I'm just about to embark on a series of tests with Perceptol in an attempt to reproduce some stunning results I had with Tri-X and Microdol-X over 40 years ago.
From Ilford's spec sheets, one litre of Perceptol will process 4 x 36 exposure 35mm films; i.e. 250 ml per film. Sounds expensive to use at this amount.
For those of you who use it at 1 + 2 or even 1 + 3 this would infer that your total developer volume would be 750 ml or 1 litre. I cannot fit that into a Paterson Universal tank. So what is really going on with the minimum amount of developer per film.
Please advise.
Cheers, Martin
Hi Martin,
I decided to use a little less Perceptol per roll than it's often mentioned as optimal: I did my tests with 200ml 1+2, so a 600-650ml tank is required for it...
As you might have seen, Ilford's datasheet recommends, in the same paragraph, 250ml for Perceptol but a lot less for ID-11 or Microphen, so I guess there are reasons for that, but anyway, they talk about it only when they explain how to use a liter of stock for reuse... Of course less than 200ml can for sure make a negative too, but I prefer to say close to 250ml, so 200ml seem enough to me, but I'm not a Chemist.

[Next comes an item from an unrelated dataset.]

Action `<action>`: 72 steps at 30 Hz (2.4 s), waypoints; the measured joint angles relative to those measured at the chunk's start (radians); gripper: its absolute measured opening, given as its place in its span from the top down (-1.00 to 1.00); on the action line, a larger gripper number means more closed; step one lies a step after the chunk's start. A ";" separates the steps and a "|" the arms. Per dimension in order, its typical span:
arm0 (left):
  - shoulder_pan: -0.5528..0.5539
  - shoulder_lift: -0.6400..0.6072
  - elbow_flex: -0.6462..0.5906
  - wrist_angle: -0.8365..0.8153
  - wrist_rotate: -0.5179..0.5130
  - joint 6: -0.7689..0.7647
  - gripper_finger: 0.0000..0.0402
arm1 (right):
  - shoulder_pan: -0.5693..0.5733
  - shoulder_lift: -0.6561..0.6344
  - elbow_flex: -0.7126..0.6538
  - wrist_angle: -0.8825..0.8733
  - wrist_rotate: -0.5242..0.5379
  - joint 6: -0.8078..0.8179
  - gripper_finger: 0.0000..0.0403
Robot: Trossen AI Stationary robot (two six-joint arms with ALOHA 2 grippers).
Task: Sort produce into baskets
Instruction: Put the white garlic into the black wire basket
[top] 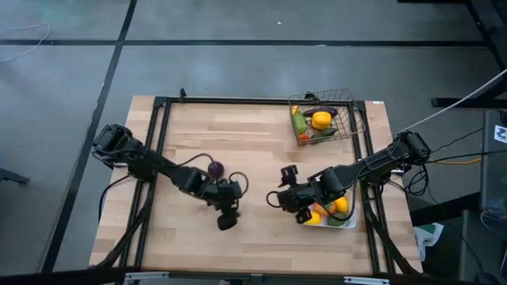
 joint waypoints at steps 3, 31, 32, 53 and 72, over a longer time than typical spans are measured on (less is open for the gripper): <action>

I found 1+2 great for FP4+ and Perceptol in soft light, and final tone -overcast- is not soft at all... It's just perfect and really open after incident metering @80, for a Kaiser MF condenser enlarger using filters 3.5 and 4. This is optimal for soft light. Mixed scenes, or direct sunlight only, would require going to 64 and 50, and coming down to 8-7 minutes instead of 10. Four inversions in the beginning, and two every minute, at 24C, as there's no HQ and Metol alone doesn't produce high b+f. Grain is very small and sharp.
Tone is great, and grain too, but it's a slow combo for handheld portraiture when I meter @50 because of the yellow filter.
It's useable outdoors, though: for f/2.8 you get 1/125, 1/250 and 1/500 from normal overcast to bright overcast.
I just started testing TX: it seems grain is more present with TX than with FP4+.